**Task item**
Repeat exactly the lines that run from the one containing "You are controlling" to the end of the data, and leave out all others.
=-=-=-=-=
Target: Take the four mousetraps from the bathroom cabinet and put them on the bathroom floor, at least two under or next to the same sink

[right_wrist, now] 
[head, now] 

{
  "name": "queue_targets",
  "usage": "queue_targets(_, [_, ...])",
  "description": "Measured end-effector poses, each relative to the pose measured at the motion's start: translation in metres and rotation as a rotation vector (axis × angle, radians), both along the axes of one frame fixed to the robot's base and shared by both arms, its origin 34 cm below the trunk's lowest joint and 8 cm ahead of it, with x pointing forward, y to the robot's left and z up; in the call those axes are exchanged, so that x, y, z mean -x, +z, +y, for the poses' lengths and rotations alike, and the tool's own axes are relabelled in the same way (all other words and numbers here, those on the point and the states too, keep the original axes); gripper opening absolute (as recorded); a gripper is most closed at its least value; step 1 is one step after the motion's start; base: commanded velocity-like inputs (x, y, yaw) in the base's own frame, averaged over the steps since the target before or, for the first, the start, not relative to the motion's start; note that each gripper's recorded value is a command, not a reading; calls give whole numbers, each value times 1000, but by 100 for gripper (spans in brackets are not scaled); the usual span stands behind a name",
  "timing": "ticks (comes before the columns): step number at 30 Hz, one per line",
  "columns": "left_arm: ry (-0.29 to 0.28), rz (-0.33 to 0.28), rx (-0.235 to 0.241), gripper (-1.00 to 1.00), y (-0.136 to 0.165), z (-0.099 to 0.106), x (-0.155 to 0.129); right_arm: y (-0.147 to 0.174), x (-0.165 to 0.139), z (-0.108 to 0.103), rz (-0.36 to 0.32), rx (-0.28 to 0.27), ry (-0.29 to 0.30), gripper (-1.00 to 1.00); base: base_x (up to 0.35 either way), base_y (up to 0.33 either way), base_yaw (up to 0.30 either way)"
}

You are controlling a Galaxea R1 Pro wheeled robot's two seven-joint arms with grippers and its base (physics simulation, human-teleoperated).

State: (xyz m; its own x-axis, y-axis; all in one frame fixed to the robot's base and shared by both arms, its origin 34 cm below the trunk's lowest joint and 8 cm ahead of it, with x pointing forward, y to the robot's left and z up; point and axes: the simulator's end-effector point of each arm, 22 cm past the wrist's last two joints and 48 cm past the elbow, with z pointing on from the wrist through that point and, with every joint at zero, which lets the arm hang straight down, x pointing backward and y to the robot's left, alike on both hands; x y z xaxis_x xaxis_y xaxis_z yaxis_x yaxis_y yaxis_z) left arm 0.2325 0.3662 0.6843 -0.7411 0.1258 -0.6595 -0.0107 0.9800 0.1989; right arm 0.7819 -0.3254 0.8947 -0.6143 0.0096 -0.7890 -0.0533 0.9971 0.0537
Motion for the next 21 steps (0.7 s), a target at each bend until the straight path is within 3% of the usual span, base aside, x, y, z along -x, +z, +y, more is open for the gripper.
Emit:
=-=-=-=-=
**Response box**
You are controlling a Galaxea R1 Pro wheeled robot's two seven-joint arms with grippers and its base (physics simulation, human-teleoperated).

State: (xyz m; its own x-axis, y-axis; all in one frame fixed to the robot's base and shared by both arms, its origin 34 cm below the trunk's lowest joint and 8 cm ahead of it, with x pointing forward, y to the robot's left and z up; point and axes: the simulator's end-effector point of each arm, 22 cm past the wrist's last two joints and 48 cm past the elbow, with z pointing on from the wrist through that point and, with every joint at zero, which lets the arm hang straight down, x pointing backward and y to the robot's left, alike on both hands; x y z xaxis_x xaxis_y xaxis_z yaxis_x yaxis_y yaxis_z) left arm 0.2325 0.3662 0.6843 -0.7411 0.1258 -0.6595 -0.0107 0.9800 0.1989; right arm 0.7819 -0.3254 0.8947 -0.6143 0.0096 -0.7890 -0.0533 0.9971 0.0537
Motion for the next 21 steps (0.7 s), a target at each bend until the straight path is within 3% of the usual span, base aside, x, y, z along -x, +z, +y, more is open for the gripper.
Emit:

No further output is given for this exercise.